Ensuing consequences from the 10-claim legal complaint filed by Lively late last Friday have been rapid and dizzying: Numerous collaborators, A-Listers and It Ends With Us cast have backed Lively in recent days, as have film distributor Sony, SAG-AFTRA and Amber Heard (herself a previous target of a wave of misogynistic online vitriol). Since the filing, Baldoni has been dropped from WME, which mutually represented him, Lively and her husband, actor Ryan Reynolds. His Man Enough podcast co-host Liz Plank quit the enterprise in the wake of the complaint and the award given to him concerning male allyship of women was rescinded.
On Christmas Eve Day, Baldoni was also hit with a defamation suit by former publicist Stephanie Jones, who alleged his Wayfarer Studios, reps Melissa Nathan and Jennifer Abel “secretly conspired for months to publicly and privately attack Jones and Jonesworks,” as well as breach contracts and steal clientele.
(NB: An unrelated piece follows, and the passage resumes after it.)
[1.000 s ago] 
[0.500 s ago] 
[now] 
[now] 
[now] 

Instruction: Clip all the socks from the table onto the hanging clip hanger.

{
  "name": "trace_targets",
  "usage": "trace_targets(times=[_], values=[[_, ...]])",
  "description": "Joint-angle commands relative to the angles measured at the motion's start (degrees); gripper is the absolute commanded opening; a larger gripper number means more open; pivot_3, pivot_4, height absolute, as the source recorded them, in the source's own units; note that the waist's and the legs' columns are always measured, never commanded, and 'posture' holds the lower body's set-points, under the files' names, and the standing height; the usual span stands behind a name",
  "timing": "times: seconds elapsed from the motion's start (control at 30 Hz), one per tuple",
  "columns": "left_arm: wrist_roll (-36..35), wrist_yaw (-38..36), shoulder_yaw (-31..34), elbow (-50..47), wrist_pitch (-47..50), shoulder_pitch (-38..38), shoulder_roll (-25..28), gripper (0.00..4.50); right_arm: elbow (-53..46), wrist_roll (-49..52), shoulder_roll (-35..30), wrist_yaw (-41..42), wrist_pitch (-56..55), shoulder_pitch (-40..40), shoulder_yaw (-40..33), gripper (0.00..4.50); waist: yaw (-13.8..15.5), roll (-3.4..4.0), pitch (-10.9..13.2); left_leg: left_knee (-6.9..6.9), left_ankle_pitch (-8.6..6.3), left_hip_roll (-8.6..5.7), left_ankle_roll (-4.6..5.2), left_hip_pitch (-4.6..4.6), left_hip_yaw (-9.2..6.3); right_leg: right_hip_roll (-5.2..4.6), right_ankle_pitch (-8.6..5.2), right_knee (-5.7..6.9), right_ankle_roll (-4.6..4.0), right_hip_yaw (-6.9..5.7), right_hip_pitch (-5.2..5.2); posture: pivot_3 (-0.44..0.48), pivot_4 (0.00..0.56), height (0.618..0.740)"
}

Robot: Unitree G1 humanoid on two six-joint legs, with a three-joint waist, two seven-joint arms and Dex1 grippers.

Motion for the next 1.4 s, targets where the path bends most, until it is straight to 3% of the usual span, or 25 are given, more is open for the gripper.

The original complaint from Lively, a potential precursor to a lawsuit filing, includes description of Baldoni’s “disturbing” behavior, which Lively claims led to a “hostile work environment” that almost “derailed production of the Film,” and in turn resulted in a coordinated “astroturfing” campaign by him & co. in retaliation for Lively’s speaking up against sexual harassment — including claims that Baldoni improvised kissing during filming and added sex scenes without Lively’s agreement, failed to close the set during the shooting of intimate scenes, made lewd and sexual remarks toward her, showed her nude images/videos of women, discussed a previous pornography addiction and past romantic experiences in which consent was not given, repeatedly walked in on her in her trailer (including while breastfeeding), said he could communicate with her late father and more.